:: EXERCISE AIM ::
The answer should contain all of the data, retyped without any alteration.

:: GIVEN DATA ::
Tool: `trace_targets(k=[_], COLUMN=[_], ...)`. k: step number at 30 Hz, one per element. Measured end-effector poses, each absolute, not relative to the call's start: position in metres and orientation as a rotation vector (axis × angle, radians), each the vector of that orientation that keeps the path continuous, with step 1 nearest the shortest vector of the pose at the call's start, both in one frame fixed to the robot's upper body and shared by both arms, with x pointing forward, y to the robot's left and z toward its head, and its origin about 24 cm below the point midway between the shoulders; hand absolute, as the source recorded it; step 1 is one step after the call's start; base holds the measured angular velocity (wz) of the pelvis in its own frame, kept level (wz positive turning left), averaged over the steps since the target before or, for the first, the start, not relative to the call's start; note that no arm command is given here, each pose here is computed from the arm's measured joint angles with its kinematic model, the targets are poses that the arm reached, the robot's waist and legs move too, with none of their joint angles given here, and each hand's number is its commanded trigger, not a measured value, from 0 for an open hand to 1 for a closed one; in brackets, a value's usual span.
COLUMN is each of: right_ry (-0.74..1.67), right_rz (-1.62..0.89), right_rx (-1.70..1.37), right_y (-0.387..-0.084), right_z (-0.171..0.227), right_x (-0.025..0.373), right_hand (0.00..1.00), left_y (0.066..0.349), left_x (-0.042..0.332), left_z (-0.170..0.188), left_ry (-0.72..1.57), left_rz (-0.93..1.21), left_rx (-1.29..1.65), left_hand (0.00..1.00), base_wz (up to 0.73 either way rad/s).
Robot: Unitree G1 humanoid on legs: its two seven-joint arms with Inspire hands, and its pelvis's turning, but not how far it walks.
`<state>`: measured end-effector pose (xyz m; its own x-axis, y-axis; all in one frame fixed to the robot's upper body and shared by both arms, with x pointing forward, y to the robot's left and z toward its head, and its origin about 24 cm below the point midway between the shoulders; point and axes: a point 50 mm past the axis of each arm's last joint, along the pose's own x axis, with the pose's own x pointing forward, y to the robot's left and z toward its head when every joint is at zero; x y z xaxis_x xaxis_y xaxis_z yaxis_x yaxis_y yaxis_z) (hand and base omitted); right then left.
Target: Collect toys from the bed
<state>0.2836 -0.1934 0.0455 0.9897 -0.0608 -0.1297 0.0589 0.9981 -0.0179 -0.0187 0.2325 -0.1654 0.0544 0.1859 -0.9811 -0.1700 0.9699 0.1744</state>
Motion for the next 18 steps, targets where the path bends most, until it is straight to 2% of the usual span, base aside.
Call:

:: THE ANSWER ::
Tool: `trace_targets(k=[_], COLUMN=[_], ...)`. k: step number at 30 Hz, one per element. Measured end-effector poses, each absolute, not relative to the call's start: position in metres and orientation as a rotation vector (axis × angle, radians), each the vector of that orientation that keeps the path continuous, with step 1 nearest the shortest vector of the pose at the call's start, both in one frame fixed to the robot's upper body and shared by both arms, with x pointing forward, y to the robot's left and z toward its head, and its origin about 24 cm below the point midway between the shoulders; hand absolute, as the source recorded it; step 1 is one step after the call's start; base holds the measured angular velocity (wz) of the pelvis in its own frame, kept level (wz positive turning left), averaged over the steps since the target before or, for the first, the start, not relative to the call's start; note that no arm command is given here, each pose here is computed from the arm's measured joint angles with its kinematic model, the targets are poses that the arm reached, the robot's waist and legs move too, with none of their joint angles given here, and each hand's number is its commanded trigger, not a measured value, from 0 for an open hand to 1 for a closed one; in brackets, a value's usual span.
COLUMN is each of: right_ry (-0.74..1.67), right_rz (-1.62..0.89), right_rx (-1.70..1.37), right_y (-0.387..-0.084), right_z (-0.171..0.227), right_x (-0.025..0.373), right_hand (0.00..1.00), left_y (0.066..0.349), left_x (-0.042..0.332), left_z (-0.170..0.188), left_ry (-0.72..1.57), left_rz (-0.93..1.21), left_rx (-1.29..1.65), left_hand (0.00..1.00), base_wz (up to 0.73 either way rad/s).
Robot: Unitree G1 humanoid on legs: its two seven-joint arms with Inspire hands, and its pelvis's turning, but not how far it walks.
`<state>`: measured end-effector pose (xyz m; its own x-axis, y-axis; all in one frame fixed to the robot's upper body and shared by both arms, with x pointing forward, y to the robot's left and z toward its head, and its origin about 24 cm below the point midway between the shoulders; point and axes: a point 50 mm past the axis of each arm's last joint, along the pose's own x axis, with the pose's own x pointing forward, y to the robot's left and z toward its head when every joint is at zero; x y z xaxis_x xaxis_y xaxis_z yaxis_x yaxis_y yaxis_z) (hand and base omitted); right then left.
Target: Collect toys from the bed
<state>0.2836 -0.1934 0.0455 0.9897 -0.0608 -0.1297 0.0589 0.9981 -0.0179 -0.0187 0.2325 -0.1654 0.0544 0.1859 -0.9811 -0.1700 0.9699 0.1744</state>
Motion for the next 18 steps, targets where the path bends most, until it is straight to 2% of the usual span, base aside.
Call:

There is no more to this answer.